Under bondage, enslaved women had to negotiate often difficult relationships with their enslavers. Matrifocal support networks and supportive spouses helped here, but women still had to cope with the mental, physical, and sexual violence inflicted by those who held them in bondage. Furthermore, enslavers, whether men or women, constructed a worldview where slavery served as a positive good, leading to contradictory and self-serving racist ideas about the women they enslaved, and slaveholder interventions limited Lowcountry women’s control over their own and their family’s safety and wellbeing.     

The intrinsically racist ideas of Antebellum white slaveholders led them to regard their enslaved people as both biologically and culturally inferior to themselves, and because they held such views, they frequently beat, whipped or otherwise physically mistreated enslaved women under their control, especially when enslavers felt the women were not working hard enough or reproducing as often as they demanded. Yet slaveholders simultaneously felt they had close, even "friendly" relationships with some of their favored domestic women with whom they came into frequent contact. Female house laborers inevitably spent more time with slaveholders than field hands, and this close proximity could be a double-edged sword for enslaved women. Some senior women domestics such as the plantation cook or children’s nurse found themselves treated more favorably than others, especially those perceived by enslavers as caring, mammy figures. These women regularly received better food and material provisions such as clothing and shelter. But other times, slaveholders feared senior enslaved women, believing they might use their relative power and access to provisions to poison white families, and slaveholding men and women sometimes subjected these women to physical and mental violence.

Newspaper clipping reporting a move "to build a monument to 'Ol' Black Mammy,'" Chicago Tribune, Carqueville, 1910.

Newspaper clipping reporting a move "to build a monument to 'Ol' Black Mammy,'" Chicago Tribune, Carqueville, 1910, courtesy of Wikimedia Commons.

In contrast to their mammy caricature, enslavers constructed a polar opposite stereotype of enslaved womanhood: the young, sexually promiscuous Jezebel figure. Slaveholding men utilized this stereotype to rationalize and justify their sexual assaults upon enslaved girls and women, assaults that most commonly occurred within plantation homes themselves. In turn, white women blamed enslaved women they conjured as Jezebel figures for encouraging sexual intimacies when sexual liaisons took place between white men and enslaved women, rather than blaming their own husbands. The horrific sexual assaults inflicted upon enslaved women and girls hence indicates the main way in which the lives of male and female slaves differed. While enslavers subjected men to physical violence and separations, sexual assaults upon them appear not to have been widespread.

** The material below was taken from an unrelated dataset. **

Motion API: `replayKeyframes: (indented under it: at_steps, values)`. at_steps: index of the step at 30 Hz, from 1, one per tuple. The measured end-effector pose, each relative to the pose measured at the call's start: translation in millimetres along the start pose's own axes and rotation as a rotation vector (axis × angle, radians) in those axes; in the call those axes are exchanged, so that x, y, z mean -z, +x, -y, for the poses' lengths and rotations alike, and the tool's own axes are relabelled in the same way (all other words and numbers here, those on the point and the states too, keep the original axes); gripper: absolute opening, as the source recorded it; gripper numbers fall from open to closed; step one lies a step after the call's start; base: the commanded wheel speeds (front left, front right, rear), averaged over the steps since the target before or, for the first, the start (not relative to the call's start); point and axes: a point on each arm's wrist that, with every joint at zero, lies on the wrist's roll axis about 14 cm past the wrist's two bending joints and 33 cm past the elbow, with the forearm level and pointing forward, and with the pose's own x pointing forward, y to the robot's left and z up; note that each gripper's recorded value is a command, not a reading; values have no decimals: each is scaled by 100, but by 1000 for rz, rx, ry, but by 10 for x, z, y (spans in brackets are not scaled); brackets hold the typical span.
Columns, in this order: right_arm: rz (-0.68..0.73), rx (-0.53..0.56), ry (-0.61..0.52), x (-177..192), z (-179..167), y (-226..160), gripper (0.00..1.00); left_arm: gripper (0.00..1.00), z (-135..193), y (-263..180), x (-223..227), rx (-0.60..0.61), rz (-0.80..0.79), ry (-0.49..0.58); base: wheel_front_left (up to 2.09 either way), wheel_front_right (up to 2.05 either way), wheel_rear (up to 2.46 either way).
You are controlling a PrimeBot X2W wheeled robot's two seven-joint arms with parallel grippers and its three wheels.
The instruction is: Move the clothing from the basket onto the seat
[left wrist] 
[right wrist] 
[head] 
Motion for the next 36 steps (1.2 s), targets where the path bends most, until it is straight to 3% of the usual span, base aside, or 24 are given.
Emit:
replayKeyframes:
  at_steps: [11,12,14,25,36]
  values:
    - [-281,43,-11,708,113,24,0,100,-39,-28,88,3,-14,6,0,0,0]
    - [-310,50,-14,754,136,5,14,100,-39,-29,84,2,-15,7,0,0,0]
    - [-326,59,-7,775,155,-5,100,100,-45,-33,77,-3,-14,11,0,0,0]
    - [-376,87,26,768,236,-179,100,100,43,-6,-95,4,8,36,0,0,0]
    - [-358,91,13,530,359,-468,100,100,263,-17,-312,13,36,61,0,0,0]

Slaveholders’ exploitation of their female chattel took multiple forms. Aside from physical and sexual violence, white men also abused bonded women’s bodies in the name of medical science to further their own careers. Punishments also took non-physical forms, for example by using techniques that slaveholders built into their overall systems of rewards and punishments, including offers of material rewards or the threat of sale.  In particular, separations from loved ones took place in a myriad of different ways, ranging from short-term hiring out or being sold locally to permanent separations via the long-distance interstate domestic slave trade.